Why does increasing resistance in a conductor decrease power dissipation?

[aaronll]

I read that resistivity is related to the mean free path of electrons inside the material and on density of charged within it.

The electric field does work to flow electrons through a resistor, and the energy is converted into heat due to collision with lattice ion, right? ( in free space they accelerate, but in a conductor they have a drift velocity due to collision, like the limit velocity when a body fall through the air (althoug it is in gravity field constantly)?)

When I have a potential difference through a resistor, with a given resistance R, there is a current that flow, due to Ohm's law, that is V/R, I imagine that when I increase the resistance, electrons collide more, maybe return back, interact with other electrons and they are slow down, so less current.. is correct?
But when I increase the resistance,with the SAME V, and then increase the collision, why don't increase the energy transfer and so the power?

I mean If i increase resistance the current decrease due to more collision but these more collision doesn't increase power spent? But I know power decrease due to V^2/R... why?

 

[BvU]

Hello @aaronll ,

$\qquad$ !​

You might want to look at the Drude model for conductivity.

$\$

 

[aaronll]

Hello @aaronll ,

$\qquad$ !​

You might want to look at the Drude model for conductivity.

$\$

Thanks for your regards...
Yes, I was referring to the Drude model that I studied, but if I look at a resistor like lattice ions + electrons that bouncing (like a pinball machine I envision) I don't understand why If I increase the number of lattice ( increase resistance I think ) the power delivered is less, with the same V.
I read because current is less, but is less because there are more collision, due to Drude model.
So maybe moreover collision doesn't means more energy trasfer to lattice ions, bu why?

 

[BvU]

But when I increase the resistance,with the SAME V, and then increase the collision

I don't understand what you are saying here; it appears to me you think you can increase things independently ?

 

[aaronll]

I don't understand what you are saying here; it appears to me you think you can increase things independently ?

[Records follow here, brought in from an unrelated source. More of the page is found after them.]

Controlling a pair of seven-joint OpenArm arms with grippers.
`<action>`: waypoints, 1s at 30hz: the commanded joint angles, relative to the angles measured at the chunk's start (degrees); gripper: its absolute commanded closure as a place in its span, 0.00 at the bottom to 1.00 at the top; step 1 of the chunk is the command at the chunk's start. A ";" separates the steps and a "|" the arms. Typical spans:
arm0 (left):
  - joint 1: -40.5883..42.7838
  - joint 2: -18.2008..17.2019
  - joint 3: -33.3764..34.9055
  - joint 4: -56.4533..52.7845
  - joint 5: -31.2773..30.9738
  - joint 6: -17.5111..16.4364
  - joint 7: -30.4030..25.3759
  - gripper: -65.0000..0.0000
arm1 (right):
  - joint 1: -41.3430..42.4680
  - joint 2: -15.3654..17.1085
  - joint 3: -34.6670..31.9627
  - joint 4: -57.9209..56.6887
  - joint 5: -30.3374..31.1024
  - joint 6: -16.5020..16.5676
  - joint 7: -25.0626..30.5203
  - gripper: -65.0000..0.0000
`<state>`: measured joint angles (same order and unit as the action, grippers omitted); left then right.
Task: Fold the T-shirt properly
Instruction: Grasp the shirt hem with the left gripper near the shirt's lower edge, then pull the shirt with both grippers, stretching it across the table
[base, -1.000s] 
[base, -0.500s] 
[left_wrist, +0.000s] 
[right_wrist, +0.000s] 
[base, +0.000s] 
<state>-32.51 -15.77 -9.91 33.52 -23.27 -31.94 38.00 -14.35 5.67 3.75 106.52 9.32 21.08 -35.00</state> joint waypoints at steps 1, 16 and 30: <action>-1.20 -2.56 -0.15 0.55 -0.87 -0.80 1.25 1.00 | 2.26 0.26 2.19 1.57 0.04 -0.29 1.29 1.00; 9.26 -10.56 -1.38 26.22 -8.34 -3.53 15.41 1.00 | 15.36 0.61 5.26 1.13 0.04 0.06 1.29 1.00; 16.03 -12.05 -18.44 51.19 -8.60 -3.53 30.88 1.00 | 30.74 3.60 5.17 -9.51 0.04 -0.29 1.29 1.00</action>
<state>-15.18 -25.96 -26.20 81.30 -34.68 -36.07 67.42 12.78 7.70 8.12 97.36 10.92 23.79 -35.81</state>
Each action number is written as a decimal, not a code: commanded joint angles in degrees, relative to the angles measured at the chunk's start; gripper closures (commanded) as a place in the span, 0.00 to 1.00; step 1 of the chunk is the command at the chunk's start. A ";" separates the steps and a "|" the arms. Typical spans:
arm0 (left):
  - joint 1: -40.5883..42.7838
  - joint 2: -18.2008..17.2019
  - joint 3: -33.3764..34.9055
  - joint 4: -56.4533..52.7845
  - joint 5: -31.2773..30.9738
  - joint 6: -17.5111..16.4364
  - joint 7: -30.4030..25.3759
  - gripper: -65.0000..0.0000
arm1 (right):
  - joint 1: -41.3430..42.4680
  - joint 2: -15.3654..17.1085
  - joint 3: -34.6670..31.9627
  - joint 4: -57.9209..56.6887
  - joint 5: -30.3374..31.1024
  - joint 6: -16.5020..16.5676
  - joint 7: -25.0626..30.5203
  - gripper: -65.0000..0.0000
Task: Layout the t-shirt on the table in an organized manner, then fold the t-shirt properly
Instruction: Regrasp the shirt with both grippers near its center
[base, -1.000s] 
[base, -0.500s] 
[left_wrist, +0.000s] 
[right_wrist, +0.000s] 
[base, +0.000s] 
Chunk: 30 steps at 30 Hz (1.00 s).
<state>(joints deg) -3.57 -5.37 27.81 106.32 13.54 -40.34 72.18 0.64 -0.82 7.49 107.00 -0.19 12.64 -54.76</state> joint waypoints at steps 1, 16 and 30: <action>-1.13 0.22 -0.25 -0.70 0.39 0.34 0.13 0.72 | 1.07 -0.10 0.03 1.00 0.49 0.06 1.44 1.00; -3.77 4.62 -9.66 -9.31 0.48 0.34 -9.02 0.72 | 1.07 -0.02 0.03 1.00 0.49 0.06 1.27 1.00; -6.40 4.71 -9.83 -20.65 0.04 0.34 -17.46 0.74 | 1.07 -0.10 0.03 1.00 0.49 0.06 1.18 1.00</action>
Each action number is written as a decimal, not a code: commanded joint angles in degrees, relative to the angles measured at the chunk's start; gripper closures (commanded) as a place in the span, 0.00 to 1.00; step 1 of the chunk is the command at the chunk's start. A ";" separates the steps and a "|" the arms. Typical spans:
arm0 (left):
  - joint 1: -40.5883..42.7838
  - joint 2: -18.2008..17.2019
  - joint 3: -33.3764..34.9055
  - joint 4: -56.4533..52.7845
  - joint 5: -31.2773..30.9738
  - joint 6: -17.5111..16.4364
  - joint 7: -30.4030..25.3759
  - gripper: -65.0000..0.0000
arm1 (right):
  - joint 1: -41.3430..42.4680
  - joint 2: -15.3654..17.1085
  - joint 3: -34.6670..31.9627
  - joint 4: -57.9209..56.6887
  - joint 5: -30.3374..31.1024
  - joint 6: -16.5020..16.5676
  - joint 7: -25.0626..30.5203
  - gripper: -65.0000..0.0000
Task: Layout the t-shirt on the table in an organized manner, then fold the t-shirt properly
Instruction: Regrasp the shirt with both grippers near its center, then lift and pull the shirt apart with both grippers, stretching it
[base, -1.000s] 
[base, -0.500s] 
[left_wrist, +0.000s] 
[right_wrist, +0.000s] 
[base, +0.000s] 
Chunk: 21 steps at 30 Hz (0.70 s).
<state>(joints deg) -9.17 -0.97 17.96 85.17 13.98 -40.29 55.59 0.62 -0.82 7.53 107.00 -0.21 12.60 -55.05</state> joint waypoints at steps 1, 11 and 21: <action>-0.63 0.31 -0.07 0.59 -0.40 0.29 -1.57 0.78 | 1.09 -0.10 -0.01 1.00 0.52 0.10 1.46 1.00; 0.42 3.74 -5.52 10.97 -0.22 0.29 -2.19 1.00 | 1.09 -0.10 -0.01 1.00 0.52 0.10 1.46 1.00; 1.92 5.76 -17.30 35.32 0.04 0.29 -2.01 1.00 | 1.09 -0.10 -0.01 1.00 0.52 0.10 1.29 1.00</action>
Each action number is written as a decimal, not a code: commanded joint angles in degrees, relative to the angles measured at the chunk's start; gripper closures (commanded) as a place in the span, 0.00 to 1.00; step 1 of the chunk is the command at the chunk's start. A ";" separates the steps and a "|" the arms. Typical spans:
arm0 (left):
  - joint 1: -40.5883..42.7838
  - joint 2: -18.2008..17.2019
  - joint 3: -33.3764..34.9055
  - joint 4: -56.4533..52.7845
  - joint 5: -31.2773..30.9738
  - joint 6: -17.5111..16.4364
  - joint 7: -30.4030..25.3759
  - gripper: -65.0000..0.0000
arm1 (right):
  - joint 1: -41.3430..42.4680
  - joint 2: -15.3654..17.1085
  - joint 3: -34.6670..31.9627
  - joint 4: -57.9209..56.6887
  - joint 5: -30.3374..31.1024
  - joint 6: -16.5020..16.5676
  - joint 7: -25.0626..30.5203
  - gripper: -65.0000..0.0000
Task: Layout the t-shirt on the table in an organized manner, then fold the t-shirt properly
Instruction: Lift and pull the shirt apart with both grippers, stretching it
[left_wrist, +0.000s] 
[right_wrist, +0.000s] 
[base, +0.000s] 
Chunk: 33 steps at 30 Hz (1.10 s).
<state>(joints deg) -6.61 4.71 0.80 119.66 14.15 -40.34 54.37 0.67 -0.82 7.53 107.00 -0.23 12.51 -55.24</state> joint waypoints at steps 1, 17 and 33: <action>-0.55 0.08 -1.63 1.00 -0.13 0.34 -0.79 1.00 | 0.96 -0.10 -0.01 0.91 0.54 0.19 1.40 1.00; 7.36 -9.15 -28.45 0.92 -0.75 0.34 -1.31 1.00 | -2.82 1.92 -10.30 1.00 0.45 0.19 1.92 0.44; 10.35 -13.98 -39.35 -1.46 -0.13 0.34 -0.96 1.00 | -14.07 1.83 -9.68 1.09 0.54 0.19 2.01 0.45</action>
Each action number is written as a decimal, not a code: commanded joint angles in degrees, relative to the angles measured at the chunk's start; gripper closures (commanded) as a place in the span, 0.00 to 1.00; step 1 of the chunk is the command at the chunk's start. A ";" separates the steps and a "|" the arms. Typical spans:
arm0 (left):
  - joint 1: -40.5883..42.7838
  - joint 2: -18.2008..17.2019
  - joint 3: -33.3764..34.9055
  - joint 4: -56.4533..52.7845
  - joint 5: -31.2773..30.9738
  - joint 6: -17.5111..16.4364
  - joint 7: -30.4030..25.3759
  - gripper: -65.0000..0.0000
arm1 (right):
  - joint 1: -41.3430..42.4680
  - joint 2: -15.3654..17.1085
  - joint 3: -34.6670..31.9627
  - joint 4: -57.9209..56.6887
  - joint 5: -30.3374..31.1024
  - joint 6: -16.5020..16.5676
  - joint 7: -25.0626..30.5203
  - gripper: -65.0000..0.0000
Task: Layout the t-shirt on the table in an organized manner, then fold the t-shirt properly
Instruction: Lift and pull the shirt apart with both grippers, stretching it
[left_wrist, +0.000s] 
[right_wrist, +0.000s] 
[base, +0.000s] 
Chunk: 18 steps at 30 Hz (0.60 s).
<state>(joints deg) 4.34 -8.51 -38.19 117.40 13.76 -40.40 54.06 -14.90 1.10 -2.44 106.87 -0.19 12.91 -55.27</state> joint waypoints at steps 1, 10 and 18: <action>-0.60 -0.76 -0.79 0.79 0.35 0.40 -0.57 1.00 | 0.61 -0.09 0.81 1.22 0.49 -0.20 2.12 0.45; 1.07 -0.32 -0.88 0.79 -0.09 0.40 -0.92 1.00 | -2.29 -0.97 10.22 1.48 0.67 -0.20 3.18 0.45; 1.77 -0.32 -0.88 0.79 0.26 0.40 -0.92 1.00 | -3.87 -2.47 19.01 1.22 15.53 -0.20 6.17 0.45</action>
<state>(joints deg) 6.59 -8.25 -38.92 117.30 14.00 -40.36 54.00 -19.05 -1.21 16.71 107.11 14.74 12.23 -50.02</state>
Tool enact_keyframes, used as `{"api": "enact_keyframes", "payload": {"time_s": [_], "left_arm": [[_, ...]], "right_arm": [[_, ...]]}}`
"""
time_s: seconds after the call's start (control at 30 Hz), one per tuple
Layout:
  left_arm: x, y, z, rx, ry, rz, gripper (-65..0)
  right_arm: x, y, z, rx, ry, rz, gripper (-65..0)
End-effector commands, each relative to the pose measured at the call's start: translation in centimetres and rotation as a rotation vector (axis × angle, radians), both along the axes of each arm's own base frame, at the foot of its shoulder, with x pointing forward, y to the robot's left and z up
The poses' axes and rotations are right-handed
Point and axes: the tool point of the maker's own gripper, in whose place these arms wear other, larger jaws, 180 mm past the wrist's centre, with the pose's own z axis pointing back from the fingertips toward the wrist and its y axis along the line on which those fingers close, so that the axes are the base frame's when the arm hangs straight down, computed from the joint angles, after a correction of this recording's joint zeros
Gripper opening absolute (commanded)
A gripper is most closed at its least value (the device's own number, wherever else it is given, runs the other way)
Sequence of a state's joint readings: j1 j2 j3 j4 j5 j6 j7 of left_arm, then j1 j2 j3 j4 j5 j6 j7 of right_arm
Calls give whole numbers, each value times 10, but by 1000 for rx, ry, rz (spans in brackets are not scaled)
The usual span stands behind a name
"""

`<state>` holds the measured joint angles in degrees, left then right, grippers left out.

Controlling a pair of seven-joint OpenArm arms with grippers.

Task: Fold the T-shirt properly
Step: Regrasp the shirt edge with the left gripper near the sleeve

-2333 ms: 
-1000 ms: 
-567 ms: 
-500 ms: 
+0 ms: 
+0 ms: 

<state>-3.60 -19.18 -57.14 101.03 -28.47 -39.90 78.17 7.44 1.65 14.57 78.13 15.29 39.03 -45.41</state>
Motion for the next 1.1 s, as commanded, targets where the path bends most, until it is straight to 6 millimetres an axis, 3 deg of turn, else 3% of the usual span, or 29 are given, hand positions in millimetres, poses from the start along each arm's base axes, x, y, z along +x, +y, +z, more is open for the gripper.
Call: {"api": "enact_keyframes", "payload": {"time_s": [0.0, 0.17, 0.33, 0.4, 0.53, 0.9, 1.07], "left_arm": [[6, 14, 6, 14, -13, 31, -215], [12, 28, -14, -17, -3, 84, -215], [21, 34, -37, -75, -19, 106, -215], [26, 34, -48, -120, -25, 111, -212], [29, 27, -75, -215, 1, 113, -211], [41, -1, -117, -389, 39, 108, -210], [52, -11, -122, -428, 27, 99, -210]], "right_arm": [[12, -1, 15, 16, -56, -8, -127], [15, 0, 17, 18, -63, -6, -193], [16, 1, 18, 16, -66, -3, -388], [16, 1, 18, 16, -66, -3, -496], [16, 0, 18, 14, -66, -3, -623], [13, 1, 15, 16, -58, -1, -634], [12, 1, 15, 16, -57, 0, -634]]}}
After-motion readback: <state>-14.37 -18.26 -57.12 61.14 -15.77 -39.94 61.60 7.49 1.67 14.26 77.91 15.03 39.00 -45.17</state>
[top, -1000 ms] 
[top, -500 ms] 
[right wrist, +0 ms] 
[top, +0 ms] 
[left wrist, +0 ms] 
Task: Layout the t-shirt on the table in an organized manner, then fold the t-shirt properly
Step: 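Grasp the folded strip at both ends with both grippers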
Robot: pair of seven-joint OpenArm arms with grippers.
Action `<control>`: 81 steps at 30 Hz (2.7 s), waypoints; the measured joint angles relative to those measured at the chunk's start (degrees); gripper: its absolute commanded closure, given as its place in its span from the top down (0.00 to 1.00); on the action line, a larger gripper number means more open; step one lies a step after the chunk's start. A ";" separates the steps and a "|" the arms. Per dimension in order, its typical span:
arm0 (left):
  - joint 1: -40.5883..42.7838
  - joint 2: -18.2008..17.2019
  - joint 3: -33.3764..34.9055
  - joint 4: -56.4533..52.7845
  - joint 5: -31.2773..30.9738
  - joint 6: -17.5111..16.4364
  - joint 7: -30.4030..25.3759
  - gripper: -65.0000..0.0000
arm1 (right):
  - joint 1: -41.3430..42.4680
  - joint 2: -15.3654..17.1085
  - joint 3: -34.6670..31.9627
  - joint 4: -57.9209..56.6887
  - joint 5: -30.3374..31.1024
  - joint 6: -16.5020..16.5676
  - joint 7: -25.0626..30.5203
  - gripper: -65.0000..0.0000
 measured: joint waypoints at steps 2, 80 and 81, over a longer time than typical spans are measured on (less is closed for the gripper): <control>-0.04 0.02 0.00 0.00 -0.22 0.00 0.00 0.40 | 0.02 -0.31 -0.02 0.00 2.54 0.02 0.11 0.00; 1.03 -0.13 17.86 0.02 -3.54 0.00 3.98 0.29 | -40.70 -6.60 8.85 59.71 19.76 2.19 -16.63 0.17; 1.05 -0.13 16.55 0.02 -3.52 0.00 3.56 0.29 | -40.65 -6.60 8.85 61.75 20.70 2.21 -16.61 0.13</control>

I can increase the resistance, with the same potential difference across it I think...
So the current decrease, but the reason I found in many text is "because there are more collision with ion lattice" but this don't bring to more power dissipated? Or collision are elastic with no energy transfer?

 

[DaveE]

When there are more collisions, the charges have a shorter mean free path so they don't accumulate as much energy before they collide again. So, more collisions, but less energy in the colliding charges.

 

[aaronll]

When there are more collisions, the charges have a shorter mean free path so they don't accumulate as much energy before they collide again. So, more collisions, but less energy in the colliding charges.

Ok, and so less energy transfer to ion lattice, right? So less "heat"

 

[vanhees71]

Indeed, the power is $P=I U=R I^2=U^2/R$. This is the energy per unit time dissipated to heat in the resistor. The resistance gets larger the smaller the mean-free path of the conduction electrons in the metal is, and to get through two wires of the same length the conduction electrons suffers more collisions and thus dissipates more heat if you have the same currents in both wires (resistors).